About this task
Look through the data below for the line with "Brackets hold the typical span", and transcribe it exactly together with each line after it up to and including the line with "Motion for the". Give nothing else.

___ Provided information

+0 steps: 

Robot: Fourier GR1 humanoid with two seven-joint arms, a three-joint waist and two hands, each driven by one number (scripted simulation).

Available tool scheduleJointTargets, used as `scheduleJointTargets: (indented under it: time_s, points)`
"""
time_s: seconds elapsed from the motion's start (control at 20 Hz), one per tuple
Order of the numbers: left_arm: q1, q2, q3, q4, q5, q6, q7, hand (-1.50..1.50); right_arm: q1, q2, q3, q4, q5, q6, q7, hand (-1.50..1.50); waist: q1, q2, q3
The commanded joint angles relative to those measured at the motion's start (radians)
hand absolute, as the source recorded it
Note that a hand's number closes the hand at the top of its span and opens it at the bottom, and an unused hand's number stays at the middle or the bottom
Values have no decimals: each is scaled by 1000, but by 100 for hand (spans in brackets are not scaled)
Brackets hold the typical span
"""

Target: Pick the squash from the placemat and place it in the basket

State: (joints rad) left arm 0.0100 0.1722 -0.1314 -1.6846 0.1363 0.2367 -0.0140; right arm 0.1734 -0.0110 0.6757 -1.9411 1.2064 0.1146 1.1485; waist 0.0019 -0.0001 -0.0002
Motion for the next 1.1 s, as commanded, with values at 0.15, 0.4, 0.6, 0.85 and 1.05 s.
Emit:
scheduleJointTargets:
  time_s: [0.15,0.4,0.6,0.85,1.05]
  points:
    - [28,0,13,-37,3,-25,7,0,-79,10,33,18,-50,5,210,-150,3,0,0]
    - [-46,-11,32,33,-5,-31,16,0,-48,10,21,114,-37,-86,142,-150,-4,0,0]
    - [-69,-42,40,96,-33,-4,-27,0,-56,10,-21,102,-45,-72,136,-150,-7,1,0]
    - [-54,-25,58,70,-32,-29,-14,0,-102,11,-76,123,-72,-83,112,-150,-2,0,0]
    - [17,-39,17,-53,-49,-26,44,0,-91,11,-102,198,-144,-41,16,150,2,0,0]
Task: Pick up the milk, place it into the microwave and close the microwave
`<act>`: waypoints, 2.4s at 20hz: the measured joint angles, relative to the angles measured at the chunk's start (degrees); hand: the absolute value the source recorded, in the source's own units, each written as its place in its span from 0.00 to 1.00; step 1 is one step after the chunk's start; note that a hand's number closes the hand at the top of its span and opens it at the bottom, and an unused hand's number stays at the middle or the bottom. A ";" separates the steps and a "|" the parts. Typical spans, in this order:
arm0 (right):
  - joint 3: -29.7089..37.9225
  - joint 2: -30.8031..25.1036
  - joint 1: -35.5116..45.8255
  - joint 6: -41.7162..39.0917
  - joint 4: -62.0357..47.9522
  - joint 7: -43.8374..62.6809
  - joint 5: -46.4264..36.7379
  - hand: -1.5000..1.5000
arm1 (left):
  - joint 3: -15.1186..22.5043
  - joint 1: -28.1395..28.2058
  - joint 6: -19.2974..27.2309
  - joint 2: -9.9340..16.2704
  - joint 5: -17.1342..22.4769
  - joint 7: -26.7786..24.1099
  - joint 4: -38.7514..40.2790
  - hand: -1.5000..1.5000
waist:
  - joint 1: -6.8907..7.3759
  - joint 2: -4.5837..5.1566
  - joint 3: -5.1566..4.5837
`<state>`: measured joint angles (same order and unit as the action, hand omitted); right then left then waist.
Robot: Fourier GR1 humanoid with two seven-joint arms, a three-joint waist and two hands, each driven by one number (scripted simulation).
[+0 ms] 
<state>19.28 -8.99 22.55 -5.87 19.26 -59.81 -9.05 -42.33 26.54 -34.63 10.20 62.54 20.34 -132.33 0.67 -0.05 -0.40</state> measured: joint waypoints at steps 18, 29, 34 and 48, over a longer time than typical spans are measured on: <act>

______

Solution to this problem
Brackets hold the typical span
"""

Target: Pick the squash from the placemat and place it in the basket

State: (joints rad) left arm 0.0100 0.1722 -0.1314 -1.6846 0.1363 0.2367 -0.0140; right arm 0.1734 -0.0110 0.6757 -1.9411 1.2064 0.1146 1.1485; waist 0.0019 -0.0001 -0.0002
Motion for the next 1.1 s, as commanded, with values at 0.15, 0.4, 0.6, 0.85 and 1.05 s.

This concludes the response.